However, there are a lot of limitations with the Preview app, so I thought I would try something different: how about making a GitHub repository which contains a list of papers that I have read (or plan to read) and where I can write extensive notes. The repository is now active. Here are some papers I’ve read recently, along with a one-paragraph summary for each of them. All of them are “current,” from 2016.

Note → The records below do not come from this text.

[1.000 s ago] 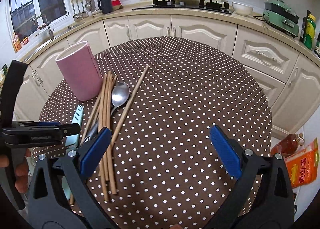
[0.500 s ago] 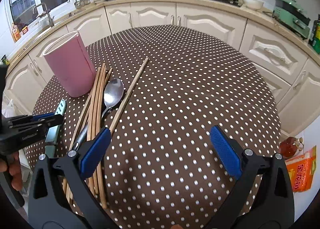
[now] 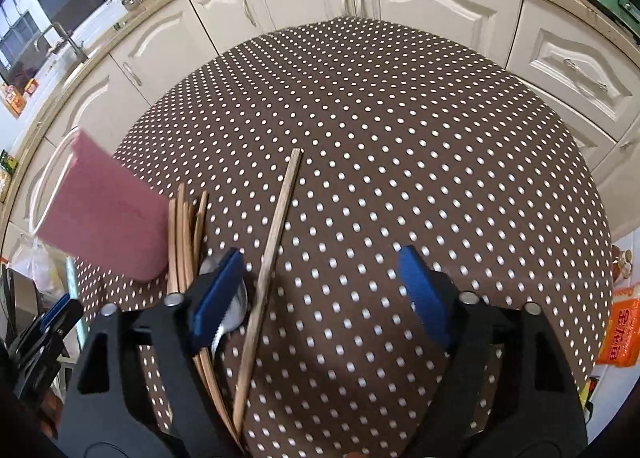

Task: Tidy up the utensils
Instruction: 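Grasp a single wooden chopstick with the right tool while the left tool lifts the knife, then carry the knife and chopstick over the pink cup and lower both in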

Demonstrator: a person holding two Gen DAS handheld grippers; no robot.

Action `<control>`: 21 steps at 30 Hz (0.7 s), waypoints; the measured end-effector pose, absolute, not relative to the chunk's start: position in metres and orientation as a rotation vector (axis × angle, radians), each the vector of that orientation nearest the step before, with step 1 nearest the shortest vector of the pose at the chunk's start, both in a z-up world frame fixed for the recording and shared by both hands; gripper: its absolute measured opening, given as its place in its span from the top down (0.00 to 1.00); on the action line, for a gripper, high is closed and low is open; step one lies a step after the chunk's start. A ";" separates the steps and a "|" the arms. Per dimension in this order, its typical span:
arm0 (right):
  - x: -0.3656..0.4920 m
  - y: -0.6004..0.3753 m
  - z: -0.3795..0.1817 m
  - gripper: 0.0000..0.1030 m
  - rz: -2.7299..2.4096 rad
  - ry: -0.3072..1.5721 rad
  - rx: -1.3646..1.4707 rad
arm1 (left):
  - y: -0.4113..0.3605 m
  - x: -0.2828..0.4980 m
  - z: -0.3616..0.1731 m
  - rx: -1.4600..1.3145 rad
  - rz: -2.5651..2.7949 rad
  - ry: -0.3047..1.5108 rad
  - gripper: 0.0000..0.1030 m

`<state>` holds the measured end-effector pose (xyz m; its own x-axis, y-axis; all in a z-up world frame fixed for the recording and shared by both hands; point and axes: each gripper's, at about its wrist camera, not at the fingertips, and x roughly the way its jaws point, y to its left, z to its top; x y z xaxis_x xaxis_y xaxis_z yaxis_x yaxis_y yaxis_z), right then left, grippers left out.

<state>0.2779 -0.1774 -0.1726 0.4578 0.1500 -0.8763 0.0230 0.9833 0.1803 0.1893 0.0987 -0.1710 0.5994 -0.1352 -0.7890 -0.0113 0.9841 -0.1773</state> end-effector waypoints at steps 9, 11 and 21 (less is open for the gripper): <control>0.306 -0.157 -0.181 0.80 0.120 1.166 0.066 | 0.105 0.192 -0.158 -0.179 -0.083 0.868 0.77; 0.306 -0.160 -0.182 0.87 0.137 1.168 0.079 | 0.105 0.189 -0.152 -0.184 -0.093 0.844 0.77; 0.269 -0.190 -0.145 0.93 0.219 0.991 0.173 | 0.096 0.161 -0.125 -0.187 -0.158 0.709 0.78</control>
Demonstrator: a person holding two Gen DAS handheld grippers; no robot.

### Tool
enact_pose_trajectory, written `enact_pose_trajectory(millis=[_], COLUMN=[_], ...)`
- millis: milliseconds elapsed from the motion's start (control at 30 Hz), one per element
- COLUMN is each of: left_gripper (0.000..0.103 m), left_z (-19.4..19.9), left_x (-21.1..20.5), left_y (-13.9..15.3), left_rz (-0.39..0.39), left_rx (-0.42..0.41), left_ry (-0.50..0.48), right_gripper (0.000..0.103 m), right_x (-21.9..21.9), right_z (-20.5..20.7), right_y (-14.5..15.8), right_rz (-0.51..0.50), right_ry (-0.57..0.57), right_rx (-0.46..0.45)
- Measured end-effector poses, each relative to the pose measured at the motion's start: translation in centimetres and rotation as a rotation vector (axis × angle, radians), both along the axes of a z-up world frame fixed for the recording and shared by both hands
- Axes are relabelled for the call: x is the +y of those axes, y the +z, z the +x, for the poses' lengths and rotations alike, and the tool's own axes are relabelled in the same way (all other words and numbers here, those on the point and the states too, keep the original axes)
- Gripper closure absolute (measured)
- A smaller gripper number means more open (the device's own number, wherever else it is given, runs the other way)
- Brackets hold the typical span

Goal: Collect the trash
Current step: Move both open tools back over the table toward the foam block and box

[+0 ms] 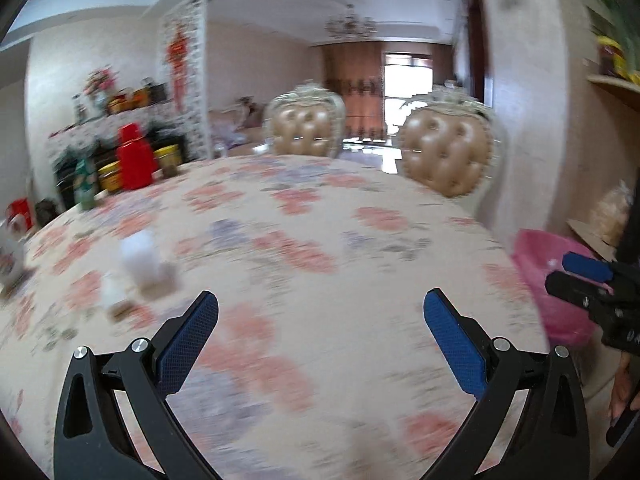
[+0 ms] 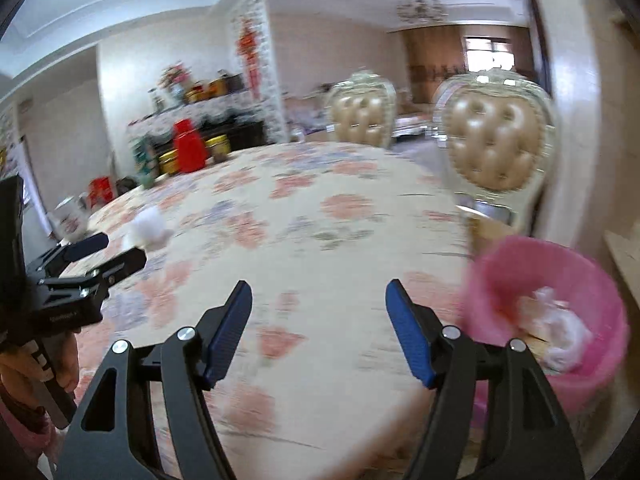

• Stochastic Neural Networks for Hierarchical Reinforcement Learning, arXiv, by Carlos Florensa et al. This paper proposes using Stochastic Neural Networks (SNNs) to learn a variety of low-level skills for a reinforcement learning setting, particularly one which has sparse rewards (i.e. usually getting 0s instead of +1s and -1s). One key assumption is that there is a pre-training environment, where the agent can learn skills before being deployed in “official” scenarios. In this environment, SNNs are used along with an information-theoretic regularizer to ensure that the skills learned are different. For the overall high-level policy, they use a separate (i.e. not jointly optimized) neural network, trained using Trust Region Policy Optimization. The paper benchmarks on a swimming environment, where the agent exhibits different skills in the form of different swimming directions. This wasn’t what I was thinking of when I thought about skills, though, but I guess it is OK for one paper. It would also help if I were more familiar with SNNs.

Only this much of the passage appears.